Отсутствие Евгении Владимировны (она вернулась в Москву в конце сентября) оказалось плодотворным для семейных неурядиц. Не сразу, но постепенно в письмах между супругами было достигнуто соглашение, которое подкреплялось их обоюдным желанием продолжать совместную жизнь. Отчасти это произошло потому, что Борис Леонидович прервал переписку с Цветаевой — не столько по настоянию жены, сколько по инициативе самой Марины Ивановны. С ней Пастернак тоже считал возможным и естественным делиться своими чувствами — в том числе и к уехавшей за границу жене, отношения с которой переосмысливал. Цветаева, следуя своему страстному темпераменту и сильно развитому собственническому инстинкту («двух заграниц не бывает»), фактически обозначила конец переписки. Переписка вскоре возобновилась, но уже несколько в иной тональности. Еще в большей степени на восстановление отношений повлияла добрая воля обоих супругов, в особенности с новой силой осознанное Евгенией Владимировной желание вернуться и быть рядом с Пастернаком, снова принять на себя их общую непростую судьбу. В 1926 году это спасло брак, готовый, казалось бы, развалиться. Как вспоминает Е.Б. Пастернак, «оставив все потуги самоутверждения и отстаивания самостоятельности, мама положила все силы на устройство нашей семейной жизни с возможным уютом и, главное, с заботой о муже, в которой он так нуждался»{175}. Следующие за описанными событиями годы, несмотря на жизненные неурядицы, творческие кризисы, опасности политического свойства, в целом можно назвать счастливыми с точки зрения личной, семейной жизни Пастернака. Казалось бы, всё наладилось, кризис был преодолен. Тем трагичнее переживались их участниками те события, которые произошли в 1929 году.
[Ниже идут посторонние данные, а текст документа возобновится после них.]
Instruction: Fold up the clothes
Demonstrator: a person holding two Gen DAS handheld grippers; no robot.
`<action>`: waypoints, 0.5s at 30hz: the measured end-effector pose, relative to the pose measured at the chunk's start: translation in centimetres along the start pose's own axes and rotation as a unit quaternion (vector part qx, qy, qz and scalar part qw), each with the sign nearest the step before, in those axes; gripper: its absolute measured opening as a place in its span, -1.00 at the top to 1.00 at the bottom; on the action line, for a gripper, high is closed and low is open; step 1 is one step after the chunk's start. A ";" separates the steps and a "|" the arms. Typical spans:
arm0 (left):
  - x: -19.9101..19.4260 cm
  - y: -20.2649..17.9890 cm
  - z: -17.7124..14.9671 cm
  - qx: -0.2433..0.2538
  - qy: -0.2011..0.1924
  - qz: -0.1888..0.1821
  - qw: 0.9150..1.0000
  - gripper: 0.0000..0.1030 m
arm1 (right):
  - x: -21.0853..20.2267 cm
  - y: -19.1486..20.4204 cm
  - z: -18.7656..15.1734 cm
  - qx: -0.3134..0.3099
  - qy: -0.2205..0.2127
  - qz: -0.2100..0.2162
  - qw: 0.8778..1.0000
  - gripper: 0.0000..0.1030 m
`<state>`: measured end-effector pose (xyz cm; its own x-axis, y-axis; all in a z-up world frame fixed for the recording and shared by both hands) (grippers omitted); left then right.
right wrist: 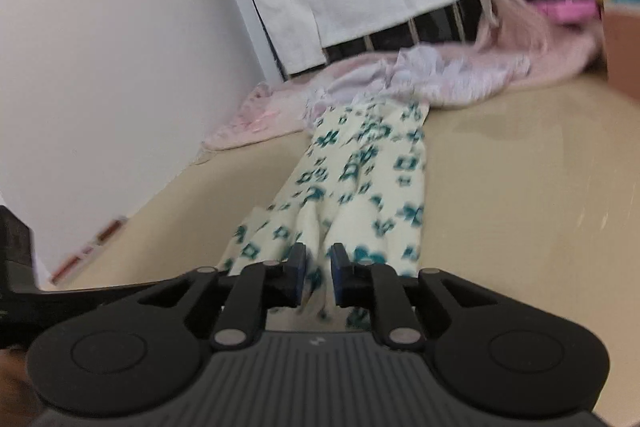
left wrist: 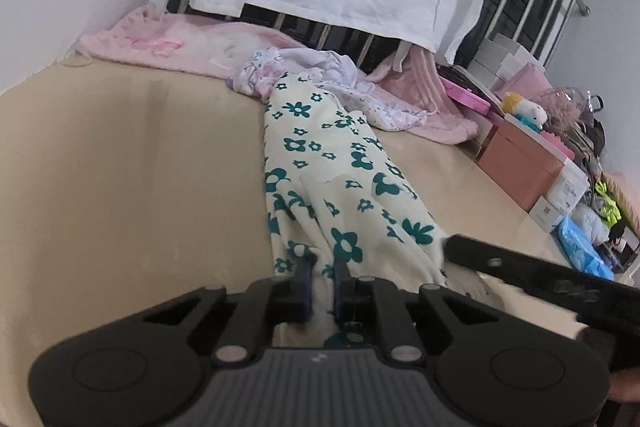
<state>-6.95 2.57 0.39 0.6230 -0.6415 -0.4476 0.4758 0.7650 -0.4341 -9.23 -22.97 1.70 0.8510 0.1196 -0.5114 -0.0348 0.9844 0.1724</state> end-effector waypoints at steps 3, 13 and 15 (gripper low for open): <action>-0.1 -0.2 0.3 0.017 0.007 0.018 1.000 0.50 | 1.6 0.1 -0.9 -0.012 0.010 -0.027 1.000 0.69; 0.2 -1.0 3.8 0.023 0.000 -0.021 1.000 0.27 | 1.3 -0.5 1.8 0.015 -0.005 -0.025 1.000 0.55; 2.0 -0.8 3.9 0.018 0.024 0.003 1.000 0.33 | 2.8 -0.3 1.9 0.020 0.019 -0.020 0.999 0.55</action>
<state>-3.66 0.91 2.85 0.5959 -0.6390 -0.4864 0.4949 0.7692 -0.4043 -5.82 -23.23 1.83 0.8307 0.0852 -0.5502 0.0210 0.9827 0.1840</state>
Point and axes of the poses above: each gripper's, at about its wrist camera, not at the fingertips, and x roughly the way its jaws point, y to its left, z to its top, the point moved 2 cm from there along x, roughly the way its jaws point, and after that the axes turned 14 degrees about -z, right-handed, at the moved point
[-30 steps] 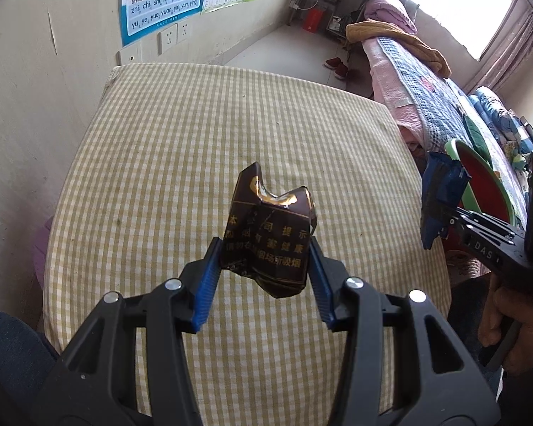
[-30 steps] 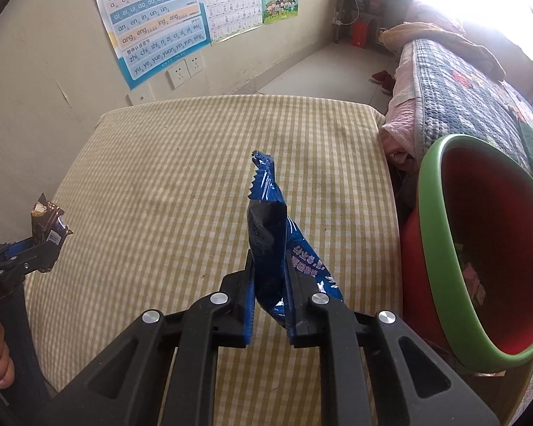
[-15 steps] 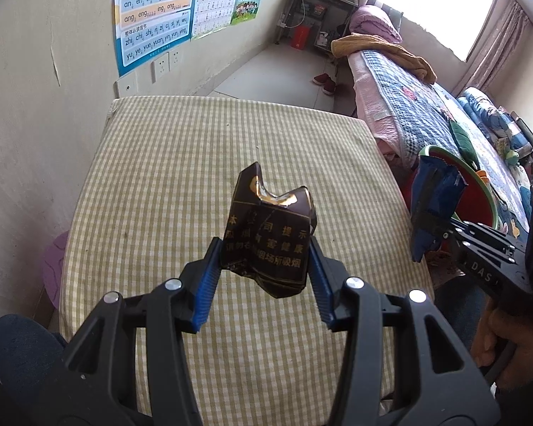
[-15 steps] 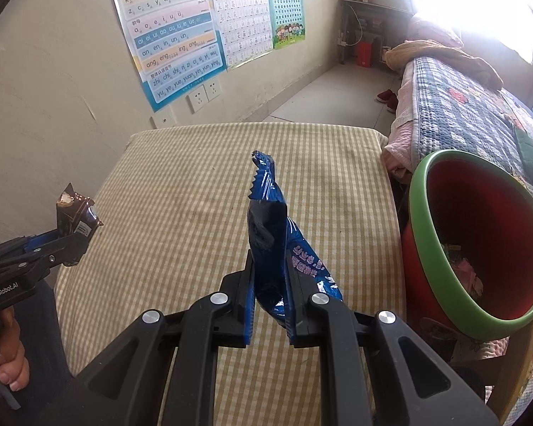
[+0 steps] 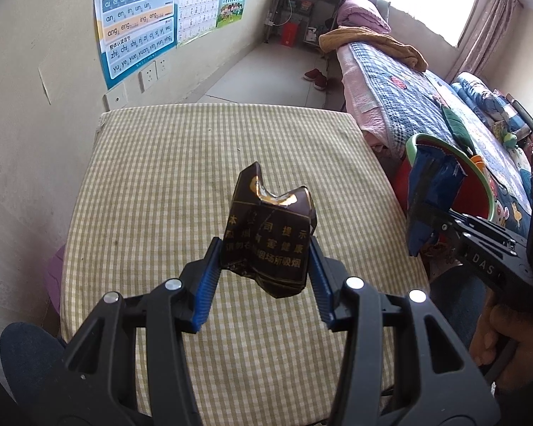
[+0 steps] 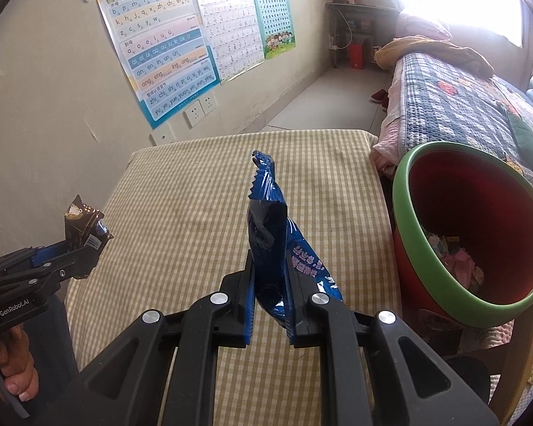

З.Н. НейгаузЗима 1929/30 года была очень тяжелой: Евгении Владимировне, которая заканчивала художественный институт ВХУТЕИН[18], предстояло защитить диплом, дававший право художнику официально работать, получать заказы. Конечно, в выборе темы дипломной работы выпускники были не вольны. Актуальность и социальная значимость стояли на первом плане среди прочих критериев выбора. Пастернак сообщал в письме отцу: «Она изобразила работу в кузнечном цехе металлургического завода (нечто вроде Менцеля при колористической гамме твоих первых работ). Работала на самом заводе, но в движеньи это было трудно и дни были темные, а дома ей негде мольберт поставить»{176}. Из этого описания видно, насколько тяжелы были условия работы, домашняя обстановка их совершенно не предоставляла. Евгения Владимировна дописывала картину в мастерской института. За зиму она измучилась, похудела, снова возникла угроза возвращения туберкулеза.